Stop teaching in “bins.” Math is from 10 a.m. to 10:45 a.m., followed by reading until 11:50, then off to recess to build social-emotional skills. We often break the whole child into fragments to receive piecemeal instruction in individual subjects.
Even though the science of learning indicates that teaching in bins is not optimal, the practice has remained a mainstay for decades. Take the bins we absolutely believe in—the divide between reading and math. There are number people and good readers, and they often do not exist in the same person, right? Well, it turns out that even here, the science demonstrates that reading and math skills enjoy a lot of overlap. Would you believe that early-language ability is the single best predictor of both math and reading scores? Children who know number words and spatial terms like over, under, around, and through have better STEM scores. And a recent study reports that both reading and math ability is contingent on the same broad network of skills: memory, attention (executive function), language, and general knowledge.

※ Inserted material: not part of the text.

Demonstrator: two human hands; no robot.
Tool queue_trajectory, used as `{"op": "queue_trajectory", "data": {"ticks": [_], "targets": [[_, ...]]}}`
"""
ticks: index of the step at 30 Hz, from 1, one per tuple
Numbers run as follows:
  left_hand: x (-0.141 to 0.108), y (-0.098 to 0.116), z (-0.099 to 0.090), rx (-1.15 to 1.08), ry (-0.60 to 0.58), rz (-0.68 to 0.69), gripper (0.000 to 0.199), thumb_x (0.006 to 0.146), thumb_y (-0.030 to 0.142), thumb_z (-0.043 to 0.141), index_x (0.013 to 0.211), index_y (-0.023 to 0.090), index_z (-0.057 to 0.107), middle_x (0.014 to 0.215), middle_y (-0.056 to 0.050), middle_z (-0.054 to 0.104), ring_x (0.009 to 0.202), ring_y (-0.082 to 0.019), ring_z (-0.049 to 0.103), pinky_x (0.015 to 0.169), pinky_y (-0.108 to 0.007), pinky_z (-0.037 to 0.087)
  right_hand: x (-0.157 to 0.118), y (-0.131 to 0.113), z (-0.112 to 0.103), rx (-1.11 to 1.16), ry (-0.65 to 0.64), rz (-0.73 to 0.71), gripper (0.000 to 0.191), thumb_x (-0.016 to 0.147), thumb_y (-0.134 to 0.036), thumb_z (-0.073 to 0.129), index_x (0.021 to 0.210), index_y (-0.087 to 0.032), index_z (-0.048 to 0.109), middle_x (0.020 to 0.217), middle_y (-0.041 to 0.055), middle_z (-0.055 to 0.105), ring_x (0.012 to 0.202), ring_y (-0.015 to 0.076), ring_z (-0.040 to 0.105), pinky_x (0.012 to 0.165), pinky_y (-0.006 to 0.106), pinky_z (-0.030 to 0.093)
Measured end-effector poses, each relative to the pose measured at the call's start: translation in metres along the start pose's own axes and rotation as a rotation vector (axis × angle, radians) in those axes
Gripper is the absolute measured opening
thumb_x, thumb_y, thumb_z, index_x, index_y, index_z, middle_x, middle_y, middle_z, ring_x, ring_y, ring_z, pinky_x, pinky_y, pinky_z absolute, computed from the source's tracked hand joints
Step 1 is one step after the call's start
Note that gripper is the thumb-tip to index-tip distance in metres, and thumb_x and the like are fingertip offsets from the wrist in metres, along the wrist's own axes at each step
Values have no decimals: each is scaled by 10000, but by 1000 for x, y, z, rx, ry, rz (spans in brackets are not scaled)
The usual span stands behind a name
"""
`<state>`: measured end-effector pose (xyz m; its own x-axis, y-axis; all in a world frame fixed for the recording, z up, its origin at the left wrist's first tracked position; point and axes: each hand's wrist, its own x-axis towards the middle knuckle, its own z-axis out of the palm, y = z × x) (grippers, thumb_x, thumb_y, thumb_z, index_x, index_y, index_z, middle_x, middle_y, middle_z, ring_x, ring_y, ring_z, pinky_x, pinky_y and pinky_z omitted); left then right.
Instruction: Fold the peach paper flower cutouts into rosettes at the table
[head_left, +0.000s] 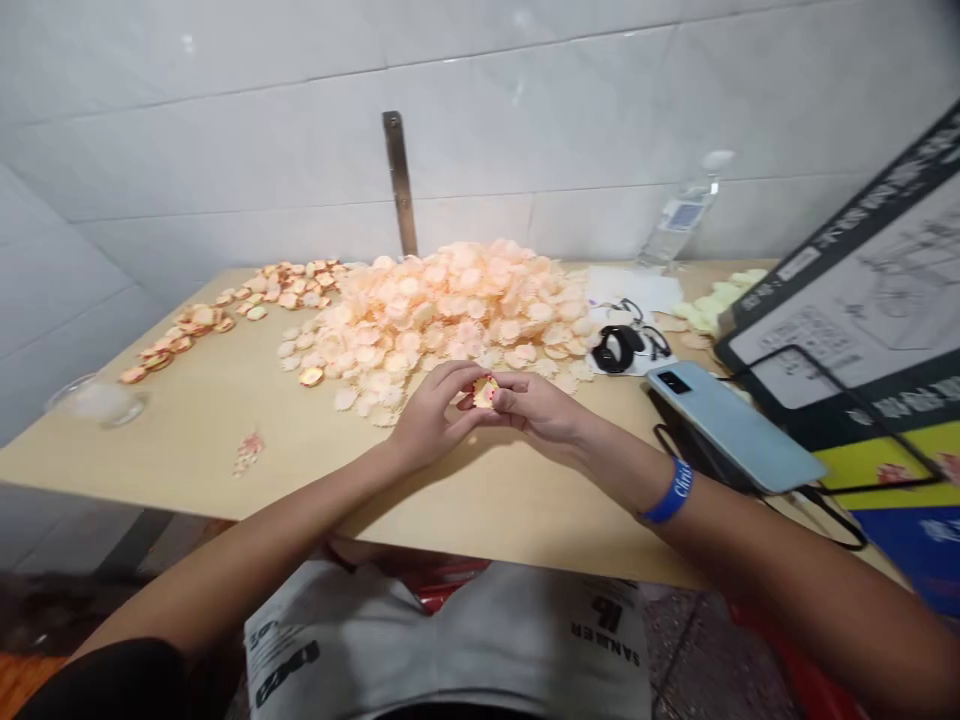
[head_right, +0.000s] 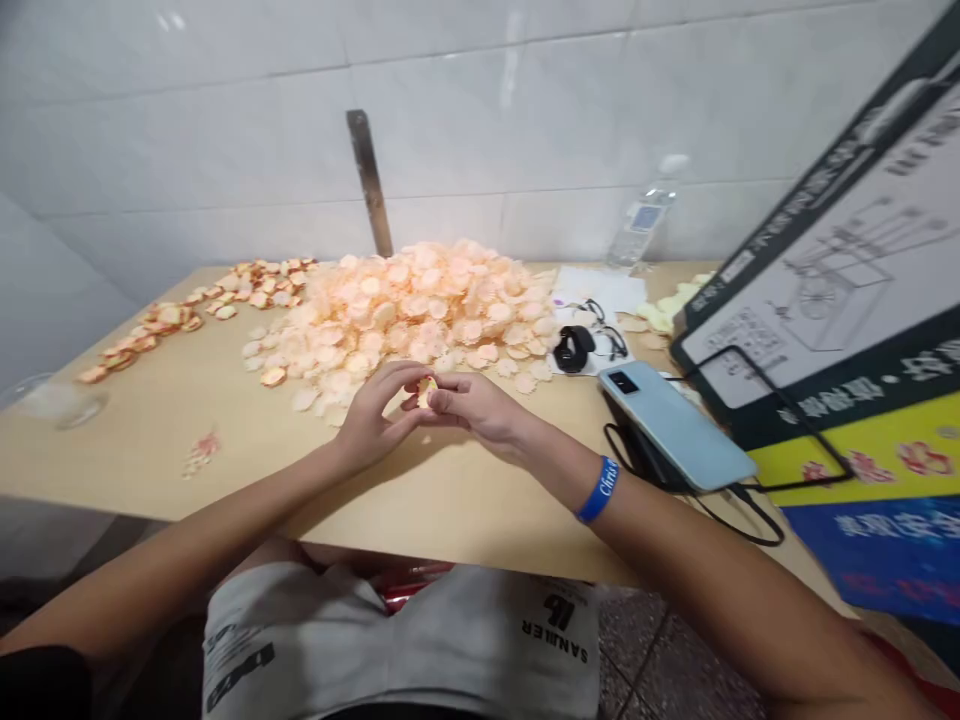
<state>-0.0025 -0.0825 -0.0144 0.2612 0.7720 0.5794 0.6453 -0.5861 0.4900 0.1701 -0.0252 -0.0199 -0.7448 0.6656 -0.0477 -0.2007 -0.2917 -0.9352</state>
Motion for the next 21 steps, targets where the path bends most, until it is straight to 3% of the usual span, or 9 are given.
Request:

Instead of binning, try a whole-child approach built from children’s interests. Consider, for example, using a birthday party as a thematic exercise. For kindergartners, planning a party requires diverse (previously binned) skills. How many people will we invite, and who will be included? How can we write invitations for each child? What should the invitation look like?
For a 3rd grade math class with fractions as part of the curriculum, just adjust the questions. If we’ve invited 12 children, and 10 can come to the party, what percentage of our invitation list is available? How much pizza should we order, assuming that each child will eat two slices and a large pizza includes 12 slices? Here again, we motivate children while still teaching writing, reading, and division!
By coming up with integrative themes, you can carry out your curricular goals while creating an engaging climate for your students. Think about the key characteristics of a good classroom activity, then test if it works by using this checklist: Is your activity …
Active or passive?
Engaging or distracting?
Meaningful to your students or disconnected from their lives?
Socially interactive with peer collaboration or entirely independent?
Iterative, allowing students to build on ideas each time they come to the classroom, or merely repetitive?
Joyful or boring?
A whole-child approach is not hard to do. Just pick a topic that you like and that you think children will enjoy—race cars, family recipes, music, dinosaurs—and create integrated lessons that draw on a range of topics in reading, math, social skills, geography, and science. You will have a happier classroom, and your students will not only learn reading and math but also how to collaborate, communicate, critically think, and create.